Para Gil (1999, p.46), a pesquisa participante possui um viés empírico, a crítica diz que os recursos empregados são altos para obtenção de conhecimento não distante do senso comum. É a pesquisa onde o pesquisador e os pesquisados estão próximos, envolvidos em forma de cooperação ou colaboração. (THIOLLENT, 1985,a apud GIL, 1999, p.46)

Já a pesquisa ação também apresenta viés empírico, sofre as mesmas críticas, porém a diferença é a participação ativa dos pesquisados, de forma a transformar a realidade encontrada no início da pesquisa, como forma de estimular a autoconfiança dos grupos. (BORBA, 1983, apud GIL, 1999, p. 47).

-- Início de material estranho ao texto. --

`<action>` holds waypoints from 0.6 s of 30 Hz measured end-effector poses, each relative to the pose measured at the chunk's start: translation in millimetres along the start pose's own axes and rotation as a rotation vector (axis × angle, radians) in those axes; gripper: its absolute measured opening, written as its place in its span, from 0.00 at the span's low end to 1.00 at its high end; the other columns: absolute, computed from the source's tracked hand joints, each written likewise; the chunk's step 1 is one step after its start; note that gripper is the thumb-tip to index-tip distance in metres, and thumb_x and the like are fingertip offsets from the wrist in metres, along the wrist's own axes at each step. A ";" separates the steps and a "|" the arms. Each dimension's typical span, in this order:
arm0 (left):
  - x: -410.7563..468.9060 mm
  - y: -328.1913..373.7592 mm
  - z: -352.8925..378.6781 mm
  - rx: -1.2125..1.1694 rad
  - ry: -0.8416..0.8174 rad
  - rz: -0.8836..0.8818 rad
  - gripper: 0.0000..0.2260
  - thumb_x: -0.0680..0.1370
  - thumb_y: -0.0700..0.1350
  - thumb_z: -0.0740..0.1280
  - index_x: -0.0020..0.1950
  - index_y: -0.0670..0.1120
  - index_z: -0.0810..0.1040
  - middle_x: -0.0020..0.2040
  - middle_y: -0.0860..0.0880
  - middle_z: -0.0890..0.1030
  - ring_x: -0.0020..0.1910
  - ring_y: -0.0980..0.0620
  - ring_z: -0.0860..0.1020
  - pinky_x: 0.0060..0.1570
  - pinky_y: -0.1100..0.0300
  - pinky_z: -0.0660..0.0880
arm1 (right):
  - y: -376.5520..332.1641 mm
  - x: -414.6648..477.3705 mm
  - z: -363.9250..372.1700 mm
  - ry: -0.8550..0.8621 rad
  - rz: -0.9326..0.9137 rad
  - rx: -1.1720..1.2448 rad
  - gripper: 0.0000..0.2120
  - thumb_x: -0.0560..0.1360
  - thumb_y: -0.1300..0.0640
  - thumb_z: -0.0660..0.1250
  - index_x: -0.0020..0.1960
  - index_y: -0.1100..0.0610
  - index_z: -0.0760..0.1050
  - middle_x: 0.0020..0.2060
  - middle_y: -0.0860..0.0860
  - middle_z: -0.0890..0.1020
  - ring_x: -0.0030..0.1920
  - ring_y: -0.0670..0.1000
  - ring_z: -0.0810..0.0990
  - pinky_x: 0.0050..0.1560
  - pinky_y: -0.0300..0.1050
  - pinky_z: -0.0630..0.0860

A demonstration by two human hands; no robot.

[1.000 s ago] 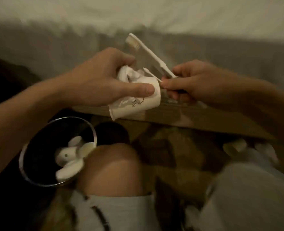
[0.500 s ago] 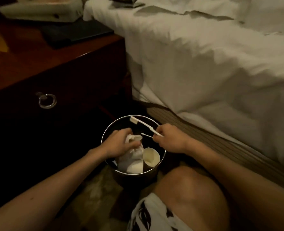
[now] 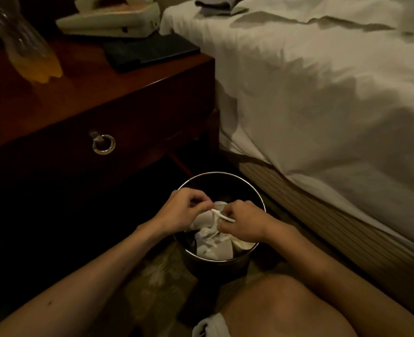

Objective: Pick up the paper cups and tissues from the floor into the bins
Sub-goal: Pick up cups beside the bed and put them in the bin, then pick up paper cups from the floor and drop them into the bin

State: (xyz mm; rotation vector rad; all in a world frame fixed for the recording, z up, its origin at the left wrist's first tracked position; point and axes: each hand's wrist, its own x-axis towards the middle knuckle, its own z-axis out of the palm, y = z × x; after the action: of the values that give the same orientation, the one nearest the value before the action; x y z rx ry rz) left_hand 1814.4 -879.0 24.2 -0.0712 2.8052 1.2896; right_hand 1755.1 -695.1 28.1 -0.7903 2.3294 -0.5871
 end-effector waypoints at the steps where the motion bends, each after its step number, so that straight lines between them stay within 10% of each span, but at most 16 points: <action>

O estudo de caso conforme Gil (1999, p. 72), é um estudo aprofundado buscando a exaustão de informações sobre um (ou mais de um) objeto de pesquisa. Quando os objetos de pesquisa são dois ou mais, chama-se estudo de casos múltiplos. Embora receba críticas da comunidade científica, tem sido muito útil. (GIL, 1999, 73).

O método de análise de conteúdo “[...] permite analisar o conteúdo de livros, revistas, jornais, discursos, películas cinematográficas, propaganda de rádio e televisão, slogans, etc.” (MARCONI; LAKATOS, 2010, p. 117). Na área da saúde a análise de conteúdo é constantemente aplicada ao discurso coletado com os participantes de pesquisas.

A pesquisa bibliográfica, também chamada pesquisa de fontes secundárias, busca resgatar toda a bibliografia existente sobre o objeto do estudo. Abrange jornais, revistas, livros, teses, dissertações e audiovisuais como filmes. Sua proposta é permitir o pesquisador a compreender o tema em sua totalidade.

A pesquisa documental assemelha-se à pesquisa bibliográfica sendo que a diferença entre elas é o tipo de documento, na bibliográfica são utilizados livros, artigos de periódicos, sendo que na documental os documentos são inéditos, não sofreram análise de nenhuma outra pessoa. (GIL, 1999, p.66)

Como o próprio nome já informa, a pesquisa experimental, envolve experimentos, indicado para testar causa e efeito. Requer manipulação, controle e randomização (diferente da quase-experimental, que pode não apresentar o grupo de controle e a randomização). Indivíduos que participam do experimento comporão 2 grupos: o experimental (estímulo) e controle (condições normais).(GIL, 1999)

Na pesquisa de campo o objeto da pesquisa é estudado onde ocorre, a coleta de dados é efetuada no próprio ambiente em que o objeto se encontra, sem intervenção ou manuseio por parte do pesquisador (SEVERINO, 2007, p.123). Para sua realização é necessário a pesquisa bibliográfica (MARCONI; LAKATOS, 2010).